Opening day at a Breckenridge ski resort here, bought movie tickets for such and such movie there, and one friend who thinks paying $40 for 32lbs of paper is important enough to post about.

My gawd, why? Who do you think actually cares? Oh, that’s right – almost everyone?

Touch Screen Device

Are you keeping up with the Jonses with expensive devices and social media?

And it seems everybody is too big for their britches, absurdly busy every second of the day doing exciting things and posting about them online. “Wait, Jim went to the beer fest and I wasn’t there?” If you didn’t know better, people’s entire public lives consist of getting totally blitzed at smashing ragers, jet-setting across the world to tropical paradises and rolling down the street in bad-ass European imports designed only for the sophisticates of our society.

And we all seem to be paying attention to all this crap. And buying it, too.

Keeping up with society is just exhausting, isn’t it?

If you’re not busy 24/7, you’re either unproductive or unimportant. If you’re not driving a $50k auto, you aren’t successful enough. If you’re not a “Senior”, “Director”, “Manager” or “VP” of this or that, you’re underachieving. How am I going to make my Facebook friends think I’m living the life of Bono if I’m not taking selfies of myself in front of world monstrosities and basically having the best sex of my life every night?

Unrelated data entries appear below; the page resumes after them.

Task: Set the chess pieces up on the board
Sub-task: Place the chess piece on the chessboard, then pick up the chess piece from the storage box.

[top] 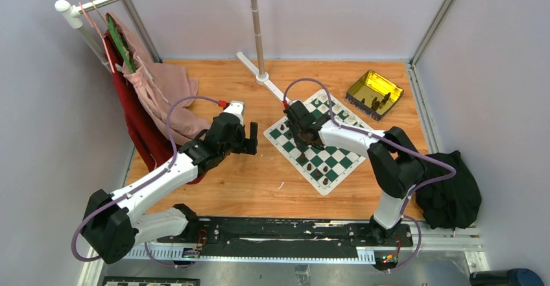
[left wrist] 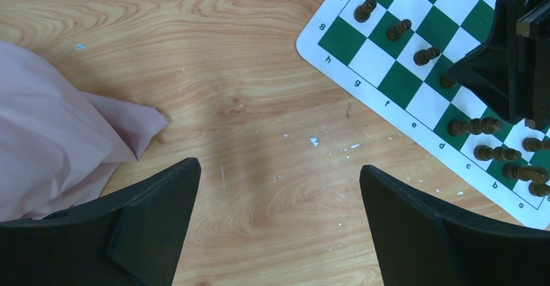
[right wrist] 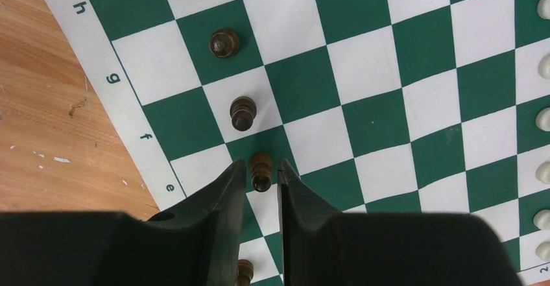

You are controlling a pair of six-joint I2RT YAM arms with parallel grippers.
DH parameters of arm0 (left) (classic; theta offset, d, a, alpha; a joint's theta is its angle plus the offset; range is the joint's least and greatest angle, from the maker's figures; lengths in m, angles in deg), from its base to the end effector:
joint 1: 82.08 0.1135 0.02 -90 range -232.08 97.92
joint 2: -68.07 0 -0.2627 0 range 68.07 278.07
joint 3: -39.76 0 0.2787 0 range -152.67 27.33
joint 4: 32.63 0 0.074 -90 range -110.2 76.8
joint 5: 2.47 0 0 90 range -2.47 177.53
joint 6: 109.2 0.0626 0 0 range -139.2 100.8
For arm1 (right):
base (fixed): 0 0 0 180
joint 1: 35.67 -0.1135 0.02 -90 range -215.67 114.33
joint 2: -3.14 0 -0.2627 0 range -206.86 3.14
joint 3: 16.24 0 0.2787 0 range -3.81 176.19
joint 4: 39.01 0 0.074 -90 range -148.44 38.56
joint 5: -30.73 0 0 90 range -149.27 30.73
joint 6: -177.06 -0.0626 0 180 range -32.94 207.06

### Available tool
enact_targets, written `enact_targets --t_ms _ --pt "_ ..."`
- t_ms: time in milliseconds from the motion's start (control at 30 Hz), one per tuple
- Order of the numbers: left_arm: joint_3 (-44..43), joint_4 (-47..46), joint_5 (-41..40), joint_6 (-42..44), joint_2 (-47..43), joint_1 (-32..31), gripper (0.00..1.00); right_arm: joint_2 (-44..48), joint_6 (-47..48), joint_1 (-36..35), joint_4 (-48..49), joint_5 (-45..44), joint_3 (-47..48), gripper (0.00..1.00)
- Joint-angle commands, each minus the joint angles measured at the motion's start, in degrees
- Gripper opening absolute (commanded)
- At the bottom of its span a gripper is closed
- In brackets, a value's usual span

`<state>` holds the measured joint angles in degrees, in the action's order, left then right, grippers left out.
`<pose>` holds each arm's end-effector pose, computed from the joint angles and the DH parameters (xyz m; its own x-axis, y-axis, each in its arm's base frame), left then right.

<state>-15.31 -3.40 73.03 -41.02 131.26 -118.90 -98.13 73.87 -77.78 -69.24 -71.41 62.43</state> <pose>0.2371 -0.1579 0.2269 -0.6073 0.0051 -0.7945 0.2102 0.9654 -0.1545 0.3132 0.2654 0.1563 -0.7036 -0.3353 -0.6265 -0.4116 0.9110 -0.0253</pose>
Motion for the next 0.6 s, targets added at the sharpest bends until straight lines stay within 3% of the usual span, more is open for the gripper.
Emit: enact_targets --t_ms 0,333,567 --pt "-1.1 -1.0 0.4 0.5 0.3 0.3 1.0 2.6 1.4 -0.8 -2.7 -1.9 2.4 0.29" --pt "-1.3 -1.2 0.7 -0.1 0.5 0.3 1.0 8.0 2.9 0.5 -6.0 -6.3 6.3 0.33" --pt "-0.8 -1.3 1.0 -0.9 0.2 0.3 1.0 11.2 3.2 7.3 -7.0 -10.7 8.1 0.4"
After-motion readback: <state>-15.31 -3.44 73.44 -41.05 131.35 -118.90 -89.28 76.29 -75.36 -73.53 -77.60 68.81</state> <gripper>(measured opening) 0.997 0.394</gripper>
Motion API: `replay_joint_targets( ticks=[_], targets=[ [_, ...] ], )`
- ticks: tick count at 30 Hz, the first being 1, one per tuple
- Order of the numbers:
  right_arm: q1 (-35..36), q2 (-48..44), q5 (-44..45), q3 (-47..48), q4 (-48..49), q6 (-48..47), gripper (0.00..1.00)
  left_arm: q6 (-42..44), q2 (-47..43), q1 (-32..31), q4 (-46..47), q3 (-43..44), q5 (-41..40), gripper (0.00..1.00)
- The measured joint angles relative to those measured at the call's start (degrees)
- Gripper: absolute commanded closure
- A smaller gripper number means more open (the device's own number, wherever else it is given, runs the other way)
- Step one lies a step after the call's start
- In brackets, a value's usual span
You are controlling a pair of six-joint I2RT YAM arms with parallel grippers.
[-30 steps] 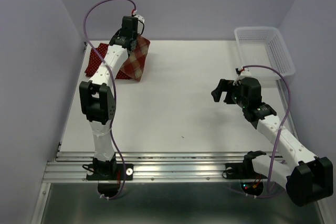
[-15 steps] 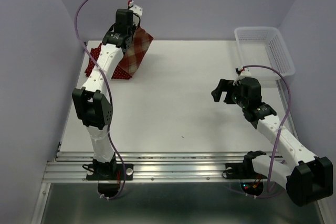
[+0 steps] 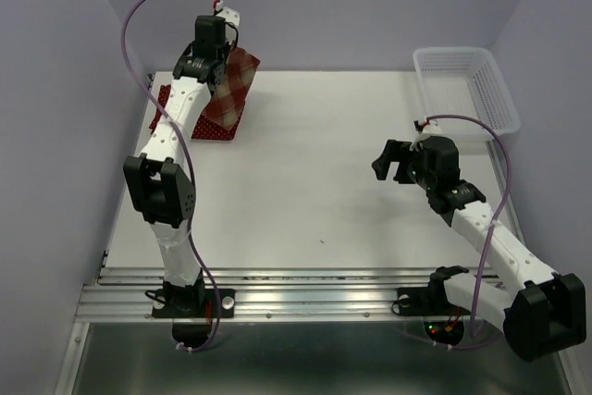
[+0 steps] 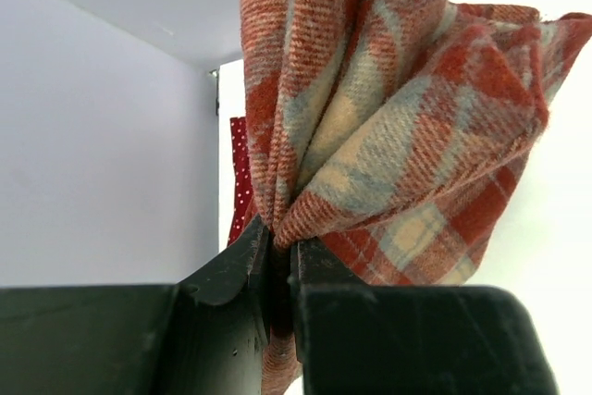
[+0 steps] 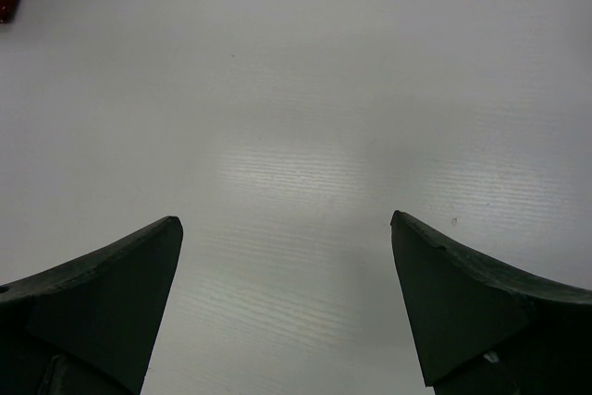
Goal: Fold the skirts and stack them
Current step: Neatly place the folded skirt to the corner
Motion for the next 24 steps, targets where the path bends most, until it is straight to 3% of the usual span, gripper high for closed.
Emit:
replay_joint_targets(
  ticks=[10,23,24],
  targets=[
    [0.0,0.26,0.02,0.0,0.04,0.0,0.0,-1.46,6.14,5.77,0.59,0.63,0.22,1.0],
    [0.0,2.01,0.92,0.0,0.02,0.0,0.0,-1.81,17.09,11.19,1.25,7.85,-0.22,1.0],
    [0.0,2.16,1.01,0.0,0.07,0.0,0.0,-1.92,17.4,11.63,1.36,8.13,-0.13,0.94]
  ],
)
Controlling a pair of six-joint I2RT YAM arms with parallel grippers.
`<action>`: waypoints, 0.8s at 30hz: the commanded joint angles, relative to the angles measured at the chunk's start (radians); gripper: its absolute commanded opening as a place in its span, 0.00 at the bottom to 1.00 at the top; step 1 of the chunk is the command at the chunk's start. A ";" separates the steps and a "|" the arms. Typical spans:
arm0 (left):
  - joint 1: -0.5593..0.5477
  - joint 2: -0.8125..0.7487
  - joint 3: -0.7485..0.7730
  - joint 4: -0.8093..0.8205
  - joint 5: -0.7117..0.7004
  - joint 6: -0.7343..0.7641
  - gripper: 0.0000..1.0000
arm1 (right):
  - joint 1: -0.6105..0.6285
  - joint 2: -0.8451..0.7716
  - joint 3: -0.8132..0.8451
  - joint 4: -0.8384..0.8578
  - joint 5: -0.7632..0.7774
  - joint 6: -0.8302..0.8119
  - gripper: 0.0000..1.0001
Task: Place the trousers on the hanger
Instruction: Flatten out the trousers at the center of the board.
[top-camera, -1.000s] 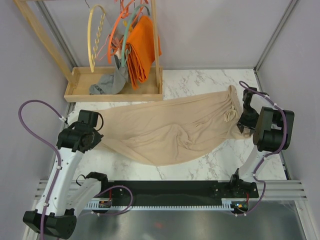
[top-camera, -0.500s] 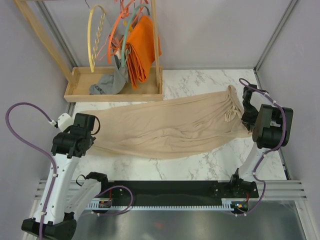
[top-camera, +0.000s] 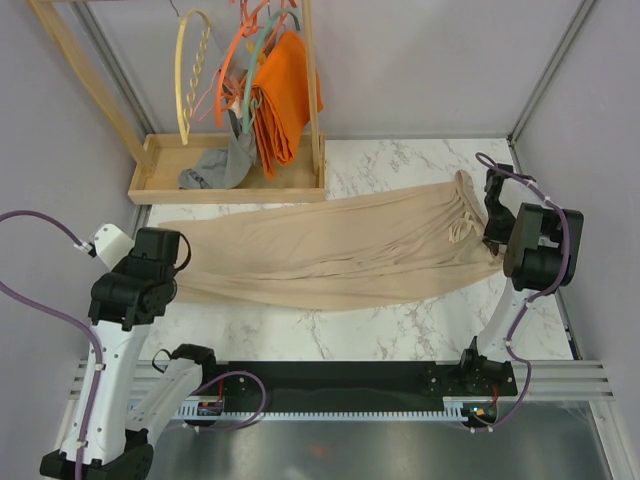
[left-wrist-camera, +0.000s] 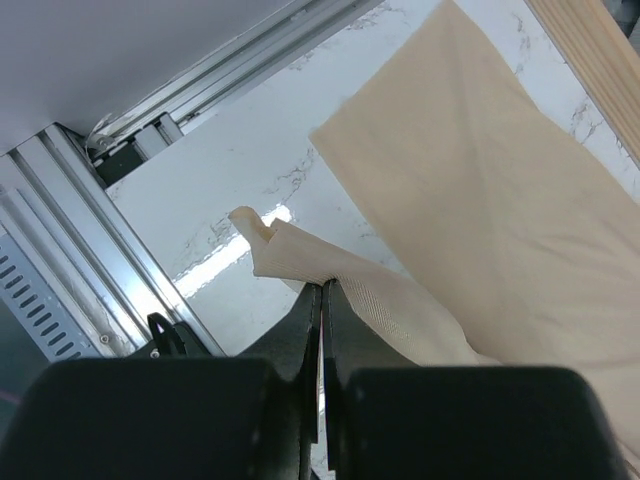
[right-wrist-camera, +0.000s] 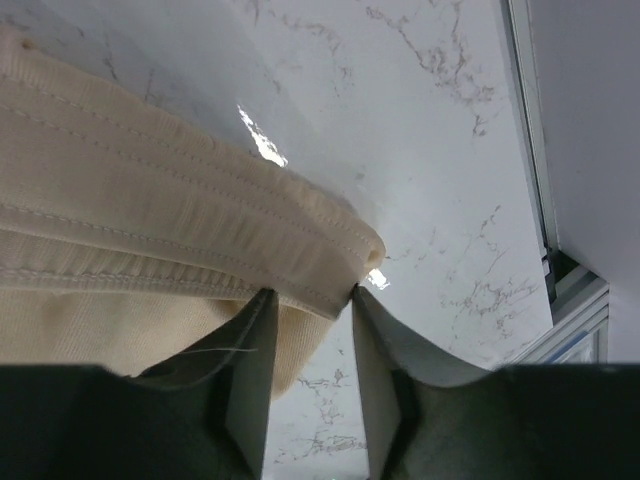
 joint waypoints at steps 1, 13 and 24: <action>0.005 -0.004 0.061 -0.104 -0.100 -0.036 0.02 | -0.001 0.022 0.029 0.003 -0.002 -0.022 0.40; 0.005 -0.018 0.079 -0.155 -0.181 -0.029 0.02 | -0.119 0.050 0.133 -0.002 0.109 -0.011 0.23; 0.005 -0.036 0.055 -0.107 -0.152 0.019 0.02 | 0.020 0.095 0.365 -0.040 0.193 -0.036 0.63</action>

facebookFacebook is a terribly fascinating thing. I have a friend who will post creepily detailed results of doctor visits. Others post radically insane political viewpoints or link to articles about why their Mercedes is superior to the BMW alternative. A new iPhone here. Season tickets to a college basketball team there.

And why? Why do people post about all the cool things they are doing or junk they bought? Admit it, we want other people to know about our successes. All the totally bad ass things that we are doing. How we just wrecked that new video game in two hours. How we sat two rows behind Ben Stiller at the NY Giants game. How we “had the time of our lives” sleeping outside the Apple store just to get our hands on the new iPhone. How this, how that.

Pardon my French, but this shit is absolutely fucking nuts.

And it got me wondering: What if we all just stopped paying attention to what each other are doing and instead focus totally on kicking ass in our own lives, not putting on some fake front to disguise our normal existences for something that our friends would be jealous of?

As if it matters whether or not your friends are jealous of your life.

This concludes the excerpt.